Brussels, 16/06/2011 (Agence Europe) - On Thursday 16 June, the EU General Court delivered three judgments on Commission decisions with regard to companies involved in cartels.
It annulled the Commission decision of 3 May 2006 on the hydrogen peroxide and sodium perborate cartel in so far as it concerned L'Air liquide and Edison, which was fined €58.13 million), ruling that the Commission failed to adopt a detailed position on the evidence which those companies adduced in order to rebut the presumption that they exercised a decisive influence over the conduct of their subsidiaries. The fine of €167.06 million imposed on Solvay for its involvement in the same cartel was reduced to €139.50 million. The Court decided that the Commission erred in its assessment of the facts with respect to the period during which the company participated in the infringement, failing to prove participation between February 1994 and May 1995. It also acknowledged the quality of the information provided by Solvay during the investigation and increased the reduction in the fine from 10% to 20%.
The Court reduced the fines imposed on Heineken NV, its subsidiary Heineken Nederland BV from €219.28 million to €198 million, and on Bavaria NV from €22.85 million to €20.71 million for their participation in a cartel on the Dutch beer market from 27 February 1996 to 3 November 1999. It ruled that, in its decision of 18 April 2007 (see EUROPE 9409), the Commission failed to prove “that the infringement concerned the occasional coordination of commercial conditions, other than prices, offered to individual customers in the on-trade segment”. In addition, it ruled that the length of the administrative procedure had infringed the principle of a “reasonable period”, only partly compensated for by the flat-rate reduction of the fine granted by the Commission. For that reason, it took the view that the reduction should be increased to 5% of the amount of the fine.

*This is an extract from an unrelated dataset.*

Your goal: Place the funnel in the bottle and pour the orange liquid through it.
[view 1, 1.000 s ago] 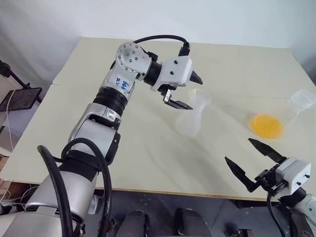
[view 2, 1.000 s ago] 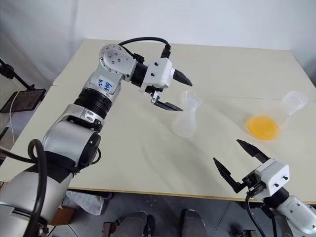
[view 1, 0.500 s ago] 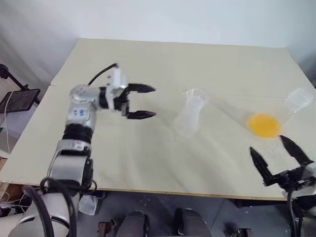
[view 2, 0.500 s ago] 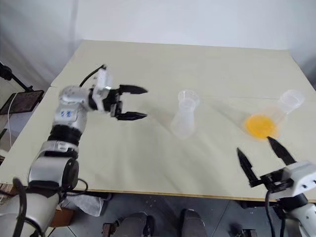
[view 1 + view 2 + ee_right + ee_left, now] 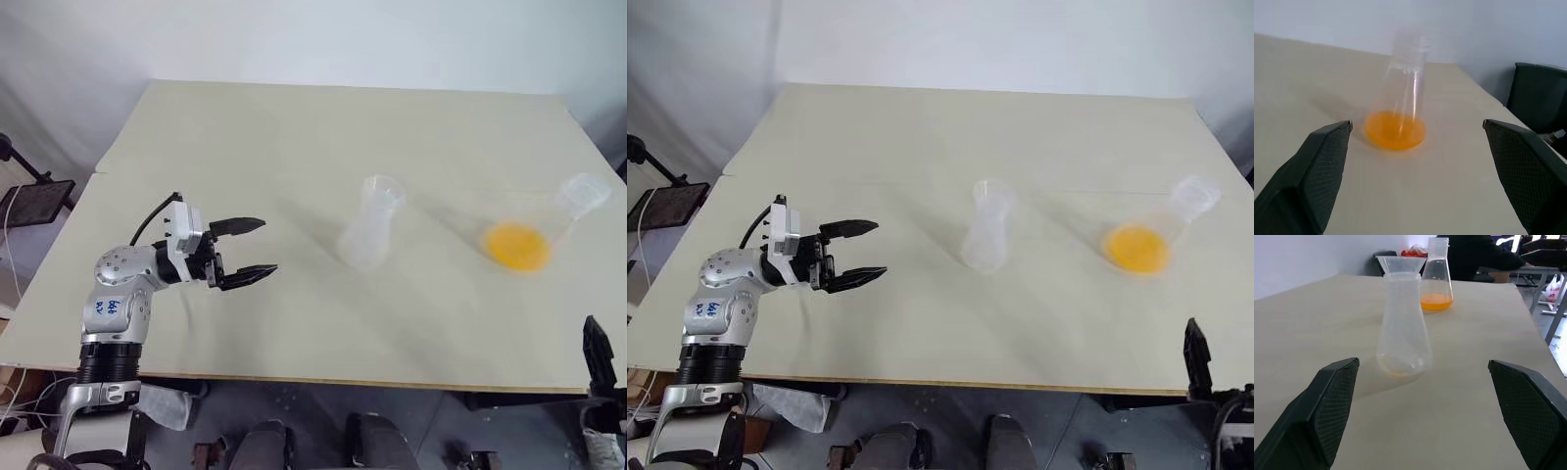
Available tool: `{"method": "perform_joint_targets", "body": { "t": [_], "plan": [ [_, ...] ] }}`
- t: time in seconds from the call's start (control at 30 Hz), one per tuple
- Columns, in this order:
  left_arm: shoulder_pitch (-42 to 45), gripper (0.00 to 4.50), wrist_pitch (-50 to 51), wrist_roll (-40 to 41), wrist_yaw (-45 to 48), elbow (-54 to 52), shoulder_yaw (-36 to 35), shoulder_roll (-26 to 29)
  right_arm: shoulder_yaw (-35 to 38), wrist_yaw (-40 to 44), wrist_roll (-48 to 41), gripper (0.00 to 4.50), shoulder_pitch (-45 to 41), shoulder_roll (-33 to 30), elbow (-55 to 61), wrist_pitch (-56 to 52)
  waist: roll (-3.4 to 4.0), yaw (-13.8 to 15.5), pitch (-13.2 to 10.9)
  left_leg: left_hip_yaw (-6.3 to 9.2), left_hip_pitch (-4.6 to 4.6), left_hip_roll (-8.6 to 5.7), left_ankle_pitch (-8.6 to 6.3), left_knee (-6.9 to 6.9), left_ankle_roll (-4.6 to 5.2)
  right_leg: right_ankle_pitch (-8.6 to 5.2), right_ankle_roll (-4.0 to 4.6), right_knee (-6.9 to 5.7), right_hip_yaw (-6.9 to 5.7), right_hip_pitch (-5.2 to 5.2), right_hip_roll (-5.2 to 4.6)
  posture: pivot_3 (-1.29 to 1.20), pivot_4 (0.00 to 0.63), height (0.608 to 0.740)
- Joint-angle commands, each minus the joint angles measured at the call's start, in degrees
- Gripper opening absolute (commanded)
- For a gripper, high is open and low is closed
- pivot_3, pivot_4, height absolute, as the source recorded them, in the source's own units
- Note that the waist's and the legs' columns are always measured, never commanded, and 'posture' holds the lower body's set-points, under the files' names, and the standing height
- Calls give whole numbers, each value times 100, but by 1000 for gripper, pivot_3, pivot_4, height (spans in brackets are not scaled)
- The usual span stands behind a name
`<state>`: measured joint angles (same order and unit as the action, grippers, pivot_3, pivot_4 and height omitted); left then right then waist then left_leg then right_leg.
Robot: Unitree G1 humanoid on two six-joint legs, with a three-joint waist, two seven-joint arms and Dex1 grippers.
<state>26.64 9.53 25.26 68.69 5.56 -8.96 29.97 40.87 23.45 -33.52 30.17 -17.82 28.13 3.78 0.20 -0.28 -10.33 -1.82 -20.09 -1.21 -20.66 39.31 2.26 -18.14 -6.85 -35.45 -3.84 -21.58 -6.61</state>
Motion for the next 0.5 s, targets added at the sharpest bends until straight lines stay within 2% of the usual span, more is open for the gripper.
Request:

It essentially upheld the Commission's decision of 11 March 2008 imposing fines totalling €32.76 million on 10 companies for their involvement, between October 1984 and September 2003, in a cartel on the international removals market in Belgium (see EUROPE 9621). The Court did, however, reduce the fine imposed on Gosselin from €3.28 million to €2.32 million, ruling that the Commission had only conclusively shown that the company participated in the infringement for 7 years and 6 months, and not for 10 years and 7 months. It also annulled the €104,000 fine imposed on Verhuizingen Coppens, finding that this company participated only in the agreement on cover quotes and that the Commission had not shown that the undertaking was aware of the subsequent anti-competitive conduct of the other companies (price setting, market sharing, etc). Therefore, the Commission was not entitled to find that the company had participated in a single and continuous infringement covering all the anti-competitive conduct. (F.G.)